--- Work order ---
Please copy out the full listing that follows exactly; no picture belongs in the copy.

━━━━━ Dataset content

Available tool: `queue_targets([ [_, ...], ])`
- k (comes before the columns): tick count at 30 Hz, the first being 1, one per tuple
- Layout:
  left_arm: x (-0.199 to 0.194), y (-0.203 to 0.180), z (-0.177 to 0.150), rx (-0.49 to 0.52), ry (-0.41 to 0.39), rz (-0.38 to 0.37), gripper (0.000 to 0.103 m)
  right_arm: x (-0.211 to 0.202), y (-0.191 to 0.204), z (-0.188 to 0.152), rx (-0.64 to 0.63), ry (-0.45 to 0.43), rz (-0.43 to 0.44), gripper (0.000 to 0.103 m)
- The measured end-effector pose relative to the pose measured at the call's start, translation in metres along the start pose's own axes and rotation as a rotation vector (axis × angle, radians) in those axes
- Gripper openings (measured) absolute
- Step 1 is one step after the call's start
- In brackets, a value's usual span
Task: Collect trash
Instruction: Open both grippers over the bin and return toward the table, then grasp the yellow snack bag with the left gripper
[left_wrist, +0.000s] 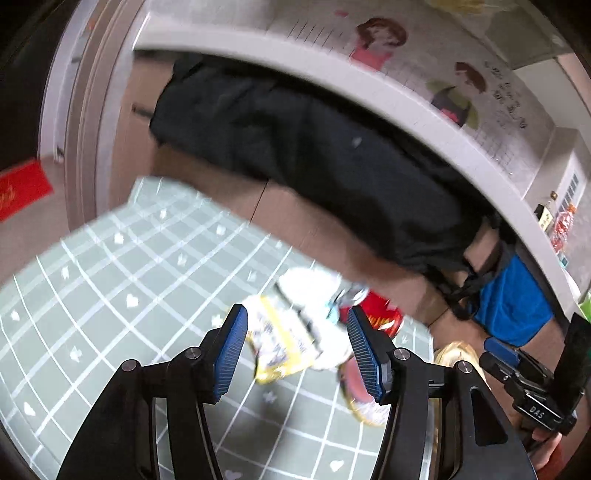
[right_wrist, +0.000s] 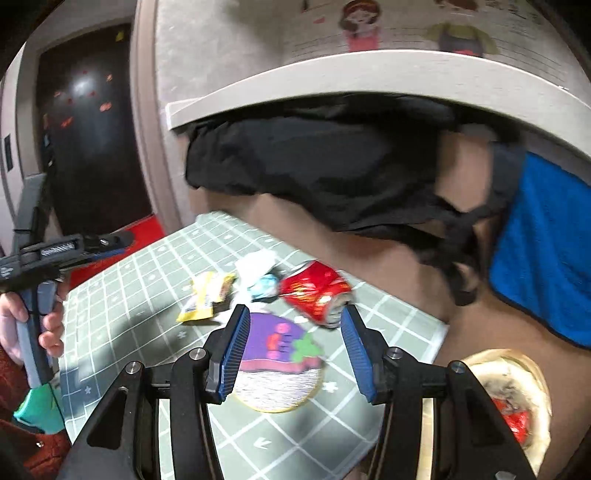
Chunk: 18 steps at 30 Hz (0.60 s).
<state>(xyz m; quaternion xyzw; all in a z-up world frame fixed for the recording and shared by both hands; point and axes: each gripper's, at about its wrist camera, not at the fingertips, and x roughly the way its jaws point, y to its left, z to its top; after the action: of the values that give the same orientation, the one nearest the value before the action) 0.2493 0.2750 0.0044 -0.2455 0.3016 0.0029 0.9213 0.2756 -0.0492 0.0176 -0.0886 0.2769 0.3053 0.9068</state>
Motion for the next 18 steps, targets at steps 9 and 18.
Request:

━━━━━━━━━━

--- Task result ---
Available tool: `queue_targets([ [_, ...], ])`
- k (comes before the columns): tick count at 30 Hz, the first being 1, one per tuple
- Layout:
  left_arm: x (-0.199 to 0.194), y (-0.203 to 0.180), z (-0.177 to 0.150), rx (-0.49 to 0.52), ry (-0.41 to 0.39), rz (-0.38 to 0.37), gripper (0.000 to 0.103 m)
  right_arm: x (-0.211 to 0.202), y (-0.191 to 0.204), z (-0.188 to 0.152), rx (-0.64 to 0.63), ry (-0.45 to 0.43), rz (-0.43 to 0.44), gripper (0.000 to 0.103 m)
- The measured end-effector pose relative to the pose measured at the call's start, translation in metres along the start pose's own axes and rotation as a rotation vector (axis × angle, radians) in those axes
- Gripper openings (measured) absolute
- Step 1 is one step after the call's start
- In brackets, a value's usual span
Task: Collect trash
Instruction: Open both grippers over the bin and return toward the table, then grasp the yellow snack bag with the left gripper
[left_wrist, +0.000s] 
[right_wrist, +0.000s] 
Chunk: 18 steps at 30 Hz (0.60 s).
<state>(xyz m; quaternion xyzw; all in a z-up world frame fixed for the recording and shared by both hands; point and axes: each gripper's, at about its wrist camera, not at the fingertips, and x roughly the way its jaws point, y to its left, z to its top; after the action: of the values that give the same orientation, the one nearest the value before the action) 0.2493 0.2750 0.0044 -0.2455 0.3016 0.0029 0.9213 0.2756 -0.0492 0.0176 -0.0886 0.2769 0.3053 0.9068</state>
Motion for the next 18 steps, targets at steps 9 and 18.
Request:

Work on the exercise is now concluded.